=== Begin Enclosure ===
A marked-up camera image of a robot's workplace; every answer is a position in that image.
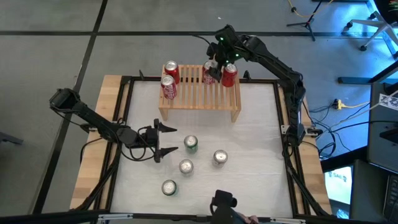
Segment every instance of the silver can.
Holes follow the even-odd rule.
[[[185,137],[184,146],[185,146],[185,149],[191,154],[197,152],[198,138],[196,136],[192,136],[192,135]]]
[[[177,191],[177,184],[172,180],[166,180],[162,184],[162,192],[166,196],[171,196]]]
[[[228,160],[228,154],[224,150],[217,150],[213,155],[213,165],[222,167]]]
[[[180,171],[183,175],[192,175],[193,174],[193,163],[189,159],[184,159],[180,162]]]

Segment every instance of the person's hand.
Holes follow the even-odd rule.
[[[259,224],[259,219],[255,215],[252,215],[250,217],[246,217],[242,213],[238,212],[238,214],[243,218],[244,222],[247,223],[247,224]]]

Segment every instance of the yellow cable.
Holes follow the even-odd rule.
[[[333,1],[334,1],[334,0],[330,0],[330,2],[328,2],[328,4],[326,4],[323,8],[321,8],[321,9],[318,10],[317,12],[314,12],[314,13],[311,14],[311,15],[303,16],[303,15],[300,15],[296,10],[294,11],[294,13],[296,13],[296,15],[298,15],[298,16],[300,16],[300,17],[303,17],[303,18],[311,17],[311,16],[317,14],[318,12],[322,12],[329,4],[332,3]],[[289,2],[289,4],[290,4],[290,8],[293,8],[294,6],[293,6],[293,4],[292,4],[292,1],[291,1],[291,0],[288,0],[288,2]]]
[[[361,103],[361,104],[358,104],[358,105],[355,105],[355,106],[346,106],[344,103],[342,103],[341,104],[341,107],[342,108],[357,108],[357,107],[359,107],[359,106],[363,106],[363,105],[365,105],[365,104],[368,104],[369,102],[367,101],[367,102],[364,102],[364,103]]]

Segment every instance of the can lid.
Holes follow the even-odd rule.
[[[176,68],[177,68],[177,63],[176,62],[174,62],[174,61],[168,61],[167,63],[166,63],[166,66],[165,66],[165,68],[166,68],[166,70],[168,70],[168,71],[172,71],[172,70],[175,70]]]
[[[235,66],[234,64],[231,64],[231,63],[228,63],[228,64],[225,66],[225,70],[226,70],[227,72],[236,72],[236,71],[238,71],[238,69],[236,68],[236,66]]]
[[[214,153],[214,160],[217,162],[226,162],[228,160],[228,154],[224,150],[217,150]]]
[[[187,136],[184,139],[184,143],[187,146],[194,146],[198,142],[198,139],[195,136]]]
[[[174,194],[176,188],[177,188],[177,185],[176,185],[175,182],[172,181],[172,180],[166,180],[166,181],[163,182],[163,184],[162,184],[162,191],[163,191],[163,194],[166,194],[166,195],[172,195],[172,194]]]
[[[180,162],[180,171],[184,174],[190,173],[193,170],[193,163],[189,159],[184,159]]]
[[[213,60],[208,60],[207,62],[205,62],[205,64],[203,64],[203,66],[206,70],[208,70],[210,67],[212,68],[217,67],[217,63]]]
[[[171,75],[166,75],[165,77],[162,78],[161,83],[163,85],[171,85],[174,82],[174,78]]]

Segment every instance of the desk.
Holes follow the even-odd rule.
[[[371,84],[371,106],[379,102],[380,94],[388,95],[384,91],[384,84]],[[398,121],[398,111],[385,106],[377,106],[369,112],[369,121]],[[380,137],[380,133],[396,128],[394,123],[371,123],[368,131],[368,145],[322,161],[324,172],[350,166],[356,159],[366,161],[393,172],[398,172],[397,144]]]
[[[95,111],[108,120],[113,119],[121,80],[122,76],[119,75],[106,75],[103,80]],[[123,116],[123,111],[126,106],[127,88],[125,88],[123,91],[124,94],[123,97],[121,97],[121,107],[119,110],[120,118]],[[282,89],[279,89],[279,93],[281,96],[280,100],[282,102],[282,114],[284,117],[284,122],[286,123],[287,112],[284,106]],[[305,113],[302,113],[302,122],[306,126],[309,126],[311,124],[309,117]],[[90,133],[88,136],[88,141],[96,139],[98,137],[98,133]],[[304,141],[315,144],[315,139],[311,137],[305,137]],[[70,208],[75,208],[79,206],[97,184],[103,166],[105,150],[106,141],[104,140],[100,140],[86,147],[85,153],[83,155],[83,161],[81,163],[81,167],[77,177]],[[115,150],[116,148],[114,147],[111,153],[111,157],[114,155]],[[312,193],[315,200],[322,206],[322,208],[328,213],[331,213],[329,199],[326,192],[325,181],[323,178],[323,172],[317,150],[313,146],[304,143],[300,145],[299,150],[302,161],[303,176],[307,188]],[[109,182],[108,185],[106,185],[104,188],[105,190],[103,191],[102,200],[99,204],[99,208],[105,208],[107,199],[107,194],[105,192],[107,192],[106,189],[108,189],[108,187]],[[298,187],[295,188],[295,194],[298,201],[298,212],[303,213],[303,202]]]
=== End Enclosure ===
=== Begin Enclosure ===
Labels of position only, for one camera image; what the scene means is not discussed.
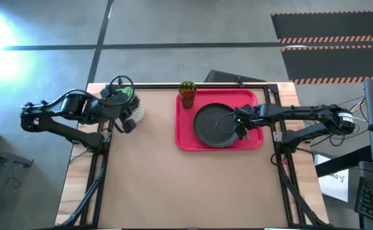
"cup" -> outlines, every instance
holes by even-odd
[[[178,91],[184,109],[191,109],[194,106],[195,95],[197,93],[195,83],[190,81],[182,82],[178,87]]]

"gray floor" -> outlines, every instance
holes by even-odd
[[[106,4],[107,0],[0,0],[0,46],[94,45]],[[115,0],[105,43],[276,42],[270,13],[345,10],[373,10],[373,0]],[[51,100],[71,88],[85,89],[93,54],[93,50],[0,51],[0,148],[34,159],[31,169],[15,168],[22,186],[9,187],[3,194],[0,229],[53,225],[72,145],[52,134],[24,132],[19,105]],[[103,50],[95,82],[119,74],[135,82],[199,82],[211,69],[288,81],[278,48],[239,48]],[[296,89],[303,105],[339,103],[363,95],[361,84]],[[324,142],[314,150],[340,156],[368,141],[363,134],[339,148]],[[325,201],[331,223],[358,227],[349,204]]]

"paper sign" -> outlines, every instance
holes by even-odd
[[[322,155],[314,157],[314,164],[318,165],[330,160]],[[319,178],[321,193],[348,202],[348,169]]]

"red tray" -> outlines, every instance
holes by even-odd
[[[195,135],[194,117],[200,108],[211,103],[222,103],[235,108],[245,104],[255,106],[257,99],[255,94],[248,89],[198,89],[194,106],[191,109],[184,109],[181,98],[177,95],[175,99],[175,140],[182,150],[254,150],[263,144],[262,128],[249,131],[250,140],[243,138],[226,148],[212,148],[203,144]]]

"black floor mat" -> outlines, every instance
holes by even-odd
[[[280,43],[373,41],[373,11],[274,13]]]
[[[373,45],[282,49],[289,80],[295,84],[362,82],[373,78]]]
=== End Enclosure ===
◆ **HOW TO COMPLETE THIS TASK**:
The answer must consist of every line from the entries above that contains "image".

◆ **REPLY TO THE EXERCISE**:
A marked-up camera image of a robot's workplace; every answer is a position in that image.
Labels of position only, for one camera image; what the scene means is not discussed.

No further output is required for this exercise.